Data below:
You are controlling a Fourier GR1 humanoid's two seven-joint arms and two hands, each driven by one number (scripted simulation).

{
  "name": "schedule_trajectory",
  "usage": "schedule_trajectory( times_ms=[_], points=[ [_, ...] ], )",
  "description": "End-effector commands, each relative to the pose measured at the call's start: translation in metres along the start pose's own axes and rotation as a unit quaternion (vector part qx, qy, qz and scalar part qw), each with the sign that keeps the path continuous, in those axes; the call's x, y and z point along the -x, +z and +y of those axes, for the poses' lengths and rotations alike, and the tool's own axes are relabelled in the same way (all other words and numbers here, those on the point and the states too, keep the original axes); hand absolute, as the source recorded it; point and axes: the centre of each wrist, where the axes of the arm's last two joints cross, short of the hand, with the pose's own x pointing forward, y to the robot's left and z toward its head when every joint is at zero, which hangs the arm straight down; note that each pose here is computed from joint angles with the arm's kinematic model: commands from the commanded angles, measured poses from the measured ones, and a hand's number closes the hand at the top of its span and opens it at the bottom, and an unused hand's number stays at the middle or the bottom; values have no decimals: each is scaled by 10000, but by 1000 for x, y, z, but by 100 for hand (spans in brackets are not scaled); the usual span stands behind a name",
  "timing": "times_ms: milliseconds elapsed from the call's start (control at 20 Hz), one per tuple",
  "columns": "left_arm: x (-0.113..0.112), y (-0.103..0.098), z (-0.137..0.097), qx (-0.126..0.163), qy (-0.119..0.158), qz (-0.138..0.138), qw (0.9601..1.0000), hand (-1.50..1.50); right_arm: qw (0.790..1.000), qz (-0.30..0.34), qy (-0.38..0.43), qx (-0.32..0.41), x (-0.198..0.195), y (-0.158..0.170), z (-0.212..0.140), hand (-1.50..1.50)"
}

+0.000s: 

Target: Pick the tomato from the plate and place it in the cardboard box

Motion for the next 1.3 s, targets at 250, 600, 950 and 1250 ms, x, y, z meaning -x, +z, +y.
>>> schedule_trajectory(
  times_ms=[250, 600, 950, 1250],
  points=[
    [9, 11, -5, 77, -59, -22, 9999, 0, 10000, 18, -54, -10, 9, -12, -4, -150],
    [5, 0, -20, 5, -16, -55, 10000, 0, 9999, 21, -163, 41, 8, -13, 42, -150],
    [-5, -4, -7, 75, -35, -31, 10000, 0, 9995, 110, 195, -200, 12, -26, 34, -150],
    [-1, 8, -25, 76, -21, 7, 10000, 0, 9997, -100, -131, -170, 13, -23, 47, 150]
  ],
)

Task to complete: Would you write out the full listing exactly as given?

Task answer:
You are controlling a Fourier GR1 humanoid's two seven-joint arms and two hands, each driven by one number (scripted simulation).

{
  "name": "schedule_trajectory",
  "usage": "schedule_trajectory( times_ms=[_], points=[ [_, ...] ], )",
  "description": "End-effector commands, each relative to the pose measured at the call's start: translation in metres along the start pose's own axes and rotation as a unit quaternion (vector part qx, qy, qz and scalar part qw), each with the sign that keeps the path continuous, in those axes; the call's x, y and z point along the -x, +z and +y of those axes, for the poses' lengths and rotations alike, and the tool's own axes are relabelled in the same way (all other words and numbers here, those on the point and the states too, keep the original axes); hand absolute, as the source recorded it; point and axes: the centre of each wrist, where the axes of the arm's last two joints cross, short of the hand, with the pose's own x pointing forward, y to the robot's left and z toward its head when every joint is at zero, which hangs the arm straight down; note that each pose here is computed from joint angles with the arm's kinematic model: commands from the commanded angles, measured poses from the measured ones, and a hand's number closes the hand at the top of its span and opens it at the bottom, and an unused hand's number stays at the middle or the bottom; values have no decimals: each is scaled by 10000, but by 1000 for x, y, z, but by 100 for hand (spans in brackets are not scaled); the usual span stands behind a name",
  "timing": "times_ms: milliseconds elapsed from the call's start (control at 20 Hz), one per tuple",
  "columns": "left_arm: x (-0.113..0.112), y (-0.103..0.098), z (-0.137..0.097), qx (-0.126..0.163), qy (-0.119..0.158), qz (-0.138..0.138), qw (0.9601..1.0000), hand (-1.50..1.50); right_arm: qw (0.790..1.000), qz (-0.30..0.34), qy (-0.38..0.43), qx (-0.32..0.41), x (-0.198..0.195), y (-0.158..0.170), z (-0.212..0.140), hand (-1.50..1.50)"
}

+0.000s: 

Target: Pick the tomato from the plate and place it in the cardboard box

Motion for the next 1.3 s, targets at 250, 600, 950 and 1250 ms, x, y, z meaning -x, +z, +y.
>>> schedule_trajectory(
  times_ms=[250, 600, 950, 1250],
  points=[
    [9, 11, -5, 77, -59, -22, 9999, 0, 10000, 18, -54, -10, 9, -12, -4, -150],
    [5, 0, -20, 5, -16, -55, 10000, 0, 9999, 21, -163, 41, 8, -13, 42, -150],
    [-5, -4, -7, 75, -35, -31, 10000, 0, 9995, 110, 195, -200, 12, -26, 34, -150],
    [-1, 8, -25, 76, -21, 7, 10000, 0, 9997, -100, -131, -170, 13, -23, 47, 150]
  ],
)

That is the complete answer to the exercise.